No, you can’t. It will go out to those fueling nationalism in Europe, it will go out against Syriza’s invocation of a Greek “people”. Is there such a thing as a “people”? Of course not; I am not sure what the idea even means. Where does any such commonality lie? Is it in the language that we speak? In the spaces that we inhabit? Are our interests in any way compatible, let alone common, with the parasitic scum sucking the blood out of our very lives?
The Left on these shores, and in the continent as a whole, will be historically liable for putting this idea forward, for fueling nationalisms, for helping form an environment in which the most despicable of far-right ideologies can thrive. Our commonalities do not lie in language, our bonds do not depend upon our physical proximities.

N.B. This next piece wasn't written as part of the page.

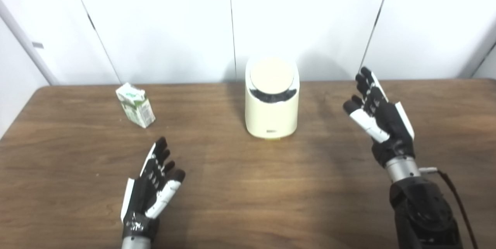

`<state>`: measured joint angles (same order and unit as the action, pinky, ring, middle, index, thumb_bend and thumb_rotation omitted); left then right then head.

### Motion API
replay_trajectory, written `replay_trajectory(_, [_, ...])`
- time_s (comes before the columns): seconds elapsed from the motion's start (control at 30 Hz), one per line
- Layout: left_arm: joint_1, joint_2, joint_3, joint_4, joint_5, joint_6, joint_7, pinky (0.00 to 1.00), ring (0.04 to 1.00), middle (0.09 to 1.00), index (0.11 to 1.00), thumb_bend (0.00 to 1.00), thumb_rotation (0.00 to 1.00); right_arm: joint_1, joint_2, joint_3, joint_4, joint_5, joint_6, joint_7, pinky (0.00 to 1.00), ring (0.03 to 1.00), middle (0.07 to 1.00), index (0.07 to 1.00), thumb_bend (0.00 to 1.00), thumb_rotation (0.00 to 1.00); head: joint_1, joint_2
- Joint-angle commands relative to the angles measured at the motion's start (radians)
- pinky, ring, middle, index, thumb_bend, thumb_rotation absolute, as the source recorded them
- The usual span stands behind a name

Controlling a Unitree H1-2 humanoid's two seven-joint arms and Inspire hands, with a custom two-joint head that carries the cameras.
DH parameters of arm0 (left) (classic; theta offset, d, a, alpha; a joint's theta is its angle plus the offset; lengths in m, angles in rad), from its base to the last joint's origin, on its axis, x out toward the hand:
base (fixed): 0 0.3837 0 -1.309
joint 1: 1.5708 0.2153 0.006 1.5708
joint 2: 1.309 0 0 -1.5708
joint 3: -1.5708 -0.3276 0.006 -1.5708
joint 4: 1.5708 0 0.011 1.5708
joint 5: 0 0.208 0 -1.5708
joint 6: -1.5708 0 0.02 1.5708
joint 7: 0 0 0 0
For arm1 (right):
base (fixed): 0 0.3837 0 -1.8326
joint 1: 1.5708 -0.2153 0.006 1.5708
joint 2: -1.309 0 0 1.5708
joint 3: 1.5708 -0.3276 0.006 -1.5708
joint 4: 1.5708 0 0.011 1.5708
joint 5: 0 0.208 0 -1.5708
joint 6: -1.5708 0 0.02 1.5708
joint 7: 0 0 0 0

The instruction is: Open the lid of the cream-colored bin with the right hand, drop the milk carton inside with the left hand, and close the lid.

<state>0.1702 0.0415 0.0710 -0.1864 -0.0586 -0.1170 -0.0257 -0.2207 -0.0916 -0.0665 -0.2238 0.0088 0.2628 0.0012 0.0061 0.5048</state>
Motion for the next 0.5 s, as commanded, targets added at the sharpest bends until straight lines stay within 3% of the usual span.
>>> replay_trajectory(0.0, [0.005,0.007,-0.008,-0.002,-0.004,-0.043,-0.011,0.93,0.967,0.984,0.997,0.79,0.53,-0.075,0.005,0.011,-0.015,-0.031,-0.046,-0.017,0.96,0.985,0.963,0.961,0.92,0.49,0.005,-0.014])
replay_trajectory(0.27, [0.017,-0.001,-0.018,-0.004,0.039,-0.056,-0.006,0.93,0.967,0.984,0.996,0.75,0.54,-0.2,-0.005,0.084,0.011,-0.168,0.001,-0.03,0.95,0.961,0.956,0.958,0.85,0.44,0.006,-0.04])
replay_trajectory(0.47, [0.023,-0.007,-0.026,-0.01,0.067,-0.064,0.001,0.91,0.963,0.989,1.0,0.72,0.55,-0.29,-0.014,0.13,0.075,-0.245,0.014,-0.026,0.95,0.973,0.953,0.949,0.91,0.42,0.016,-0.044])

Not too many years ago, we succeeded in developing an anti-capitalist movement on this continent based on this understanding: we were on course in creating a political consciousness of Europe as a common space. This ‘no’ is a homage to our common anti-capitalist, anti-authoritarian legacy, one that was crushed in this landscape of permanent emergency and market rule.
This is when we start re-imagining our cross-border commonalities and interests, this is when we expose our enemies within and beyond borders for what they are, this is when we bring down the facade of the market and national unity. And it all starts with this ‘no’.